▶ [WHAT IS BEING ASKED] Output a character-exact copy of the data, images removed.

▶ [DATA BELOW]
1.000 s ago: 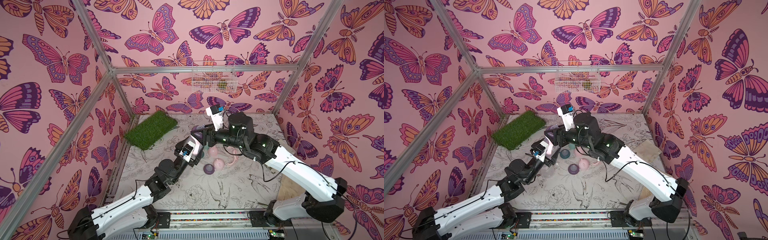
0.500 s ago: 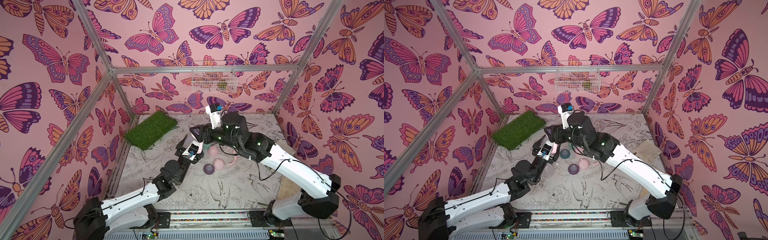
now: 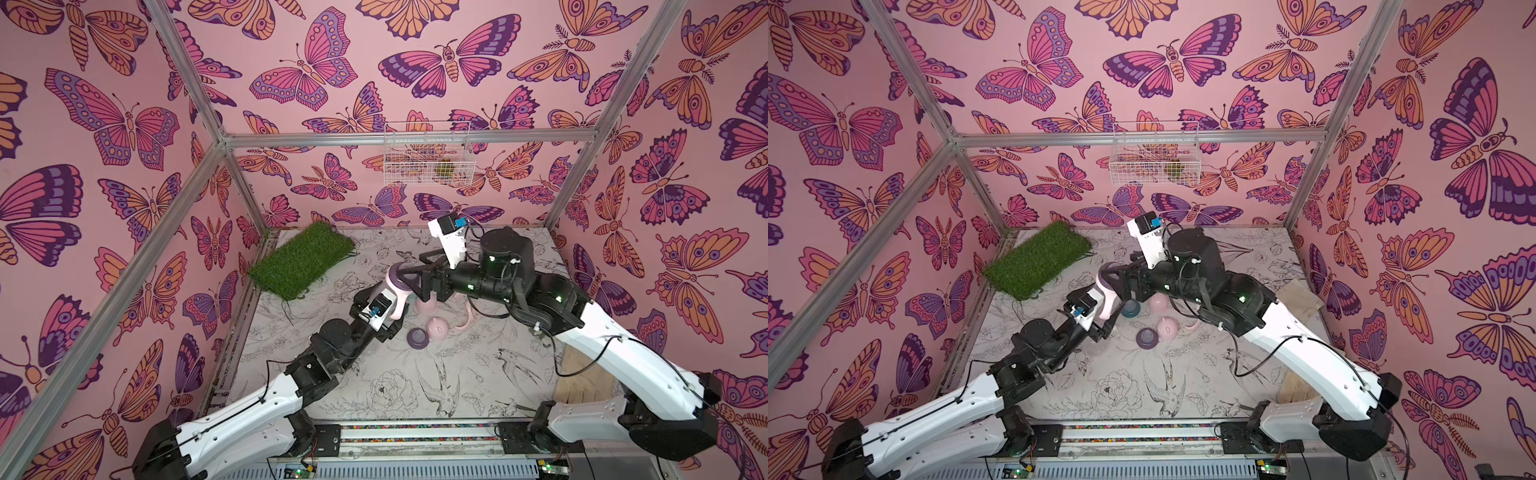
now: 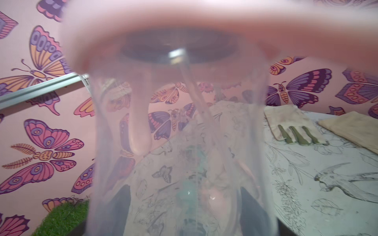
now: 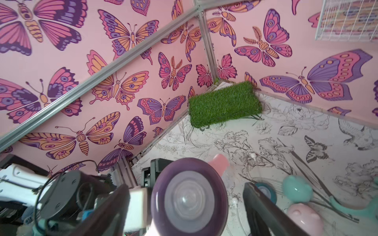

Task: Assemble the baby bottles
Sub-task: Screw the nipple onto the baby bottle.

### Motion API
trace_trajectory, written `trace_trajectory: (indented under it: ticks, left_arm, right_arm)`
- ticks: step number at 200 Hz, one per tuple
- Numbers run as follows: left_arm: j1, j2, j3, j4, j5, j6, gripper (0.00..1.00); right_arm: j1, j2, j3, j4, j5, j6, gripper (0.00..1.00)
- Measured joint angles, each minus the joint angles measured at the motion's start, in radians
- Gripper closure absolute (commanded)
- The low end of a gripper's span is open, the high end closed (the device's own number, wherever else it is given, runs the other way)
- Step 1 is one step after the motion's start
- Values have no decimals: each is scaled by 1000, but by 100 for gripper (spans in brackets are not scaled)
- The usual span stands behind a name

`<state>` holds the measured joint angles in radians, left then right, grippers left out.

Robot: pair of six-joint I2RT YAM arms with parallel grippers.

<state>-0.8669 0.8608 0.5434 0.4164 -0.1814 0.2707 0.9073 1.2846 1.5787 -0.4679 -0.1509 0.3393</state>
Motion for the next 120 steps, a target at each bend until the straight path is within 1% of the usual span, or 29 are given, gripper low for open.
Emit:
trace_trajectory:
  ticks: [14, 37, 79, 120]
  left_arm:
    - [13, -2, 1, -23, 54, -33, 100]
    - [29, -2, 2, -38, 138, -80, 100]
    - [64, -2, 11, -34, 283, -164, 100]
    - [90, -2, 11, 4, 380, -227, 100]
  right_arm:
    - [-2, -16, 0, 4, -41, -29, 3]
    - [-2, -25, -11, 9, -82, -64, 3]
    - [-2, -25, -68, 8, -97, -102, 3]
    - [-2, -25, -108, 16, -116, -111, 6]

▶ [EXERCISE OUTPUT]
1.000 s ago: 
0.500 s ago: 
now: 
now: 
now: 

Task: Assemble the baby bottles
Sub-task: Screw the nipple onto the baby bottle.

### Motion API
trace_trajectory, written `trace_trajectory: (indented under it: ticks, left_arm, right_arm)`
- ticks: step number at 200 Hz, one per tuple
- Numbers run as follows: left_arm: j1, j2, j3, j4, j5, j6, gripper (0.00..1.00); right_arm: j1, j2, j3, j4, j5, j6, gripper (0.00..1.00)
- Measured joint angles, each minus the joint angles measured at the motion's start, in radians
- Gripper closure absolute (commanded)
- The low end of a gripper's span is open, the high end closed (the device's own number, wherever else it is given, runs the other way)
- Step 1 is one step after the motion's start
- Values have no decimals: each is scaled by 1000, but by 100 for gripper (spans in brackets are not scaled)
- The usual span stands behind a name

`<state>` holds the measured joint angles in radians, left then right, grippers left out.

Robot: pair of six-joint I2RT YAM arms with parallel grippers.

<state>-0.8669 0.8608 0.5434 0.4164 -0.1814 0.2707 0.9073 1.2846 1.5787 -0.4679 -0.1509 0.3393</state>
Motion for the next 120 steps, a target at each bend until the straight path is within 1% of the usual span, or 29 are given, gripper low for open.
Emit:
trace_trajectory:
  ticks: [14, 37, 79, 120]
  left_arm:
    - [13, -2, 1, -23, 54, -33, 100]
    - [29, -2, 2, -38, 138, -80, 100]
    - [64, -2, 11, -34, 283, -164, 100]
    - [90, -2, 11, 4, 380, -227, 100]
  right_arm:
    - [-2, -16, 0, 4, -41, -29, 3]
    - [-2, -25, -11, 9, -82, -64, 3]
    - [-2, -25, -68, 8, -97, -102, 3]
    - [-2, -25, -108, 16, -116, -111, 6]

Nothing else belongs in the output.